Relação de Fernando Pimentel com HAP é antiga

Esta não é a primeira vez que os caminhos do governador Fernando Pimentel (PT) e da HAP Engenharia se cruzam. O petista é acusado de ter participado de uma triangulação envolvendo a HAP, a Andrade Gutierrez e a Ação Social Arquidiocesana (ASA), que teria resultado num superfaturamento de R$ 9,1 milhões, em 2004, quando Pimentel era prefeito da capital. Amigo do atual governador, Roberto Giannetti, dono da HAP, teria doado R$ 235 mil para a campanha de 2004 do político.
 
Na ocasião, Pimentel contratou a ASA, sem licitação, para construir 1.500 casas populares. A empresa teria subcontratado a HAP e o custo da obra saltou de R$ 12,7 milhões para R$ 26,7 milhões.
 
Em 2011, Pimentel foi acusado de receber R$ 400 mil por uma consultoria. A primeira parcela do pagamento aconteceu dois dias antes de a QA Consulting Ltda, que contratou o serviço, ter recebido R$ 235 mil da HAP. As duas ações tramitam no Tribunal de Justiça de Minas Gerais (TJMG). (LR/GC)
 
Rodrigues cogita novo pedido de CPI
 
Com as novas denúncias, deputados da Assembleia Legislativa de Minas Gerais (ALMG) tentarão, pela 3ª vez em três anos, instaurar uma Comissão Parlamentar de Inquérito (CPI) sobre a Parceria Público Privada (PPP) do Mineirão.
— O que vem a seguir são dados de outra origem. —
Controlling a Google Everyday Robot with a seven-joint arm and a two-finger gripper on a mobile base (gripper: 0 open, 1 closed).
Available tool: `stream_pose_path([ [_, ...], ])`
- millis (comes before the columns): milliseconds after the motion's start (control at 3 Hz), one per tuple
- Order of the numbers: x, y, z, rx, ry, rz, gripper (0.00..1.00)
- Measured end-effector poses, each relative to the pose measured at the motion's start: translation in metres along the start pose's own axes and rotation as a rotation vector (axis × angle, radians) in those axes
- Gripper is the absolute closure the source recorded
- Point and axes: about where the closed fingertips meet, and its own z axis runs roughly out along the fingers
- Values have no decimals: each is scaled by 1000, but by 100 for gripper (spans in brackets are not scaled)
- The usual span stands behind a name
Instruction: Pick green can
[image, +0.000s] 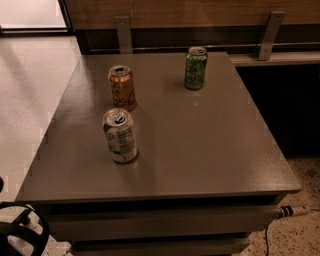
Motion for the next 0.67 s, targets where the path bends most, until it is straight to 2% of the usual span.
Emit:
stream_pose_path([
  [333, 0, 0, 0, 0, 0, 0, 0],
  [667, -2, -14, 8, 11, -52, 36, 0],
])
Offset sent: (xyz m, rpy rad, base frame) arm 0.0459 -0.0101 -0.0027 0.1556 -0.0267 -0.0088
Desta vez, é o deputado Sargento Rodrigues (PDT) quem encabeça a iniciativa. “Comecei a convocar os deputados para assinar o pedido de abertura de CPI. A denúncia do Joesley é gravíssima e a ALMG não pode ficar quieta quanto a isso”, diz o parlamentar.
 
Em outubro de 2014, parlamentares da base de Pimentel, na época oposição aos governos tucanos, conseguiram reunir o número de assinaturas necessário para abrir a CPI. No entanto, a direção da Casa, nas mãos do PSDB, arquivou o pedido. Primeiro, a ALMG alegou que dois deputados haviam retirado seus nomes. Depois, admitiu que o requerimento possuía 27 assinaturas, mas não havia mais tempo hábil para a instalação antes do fim da legislatura.
 
Em 2015, com a assunção de Fernando Pimentel (PT) ao Palácio da Liberdade, foi a vez de o grupo ligado ao governador trabalhar para impedir a investigação.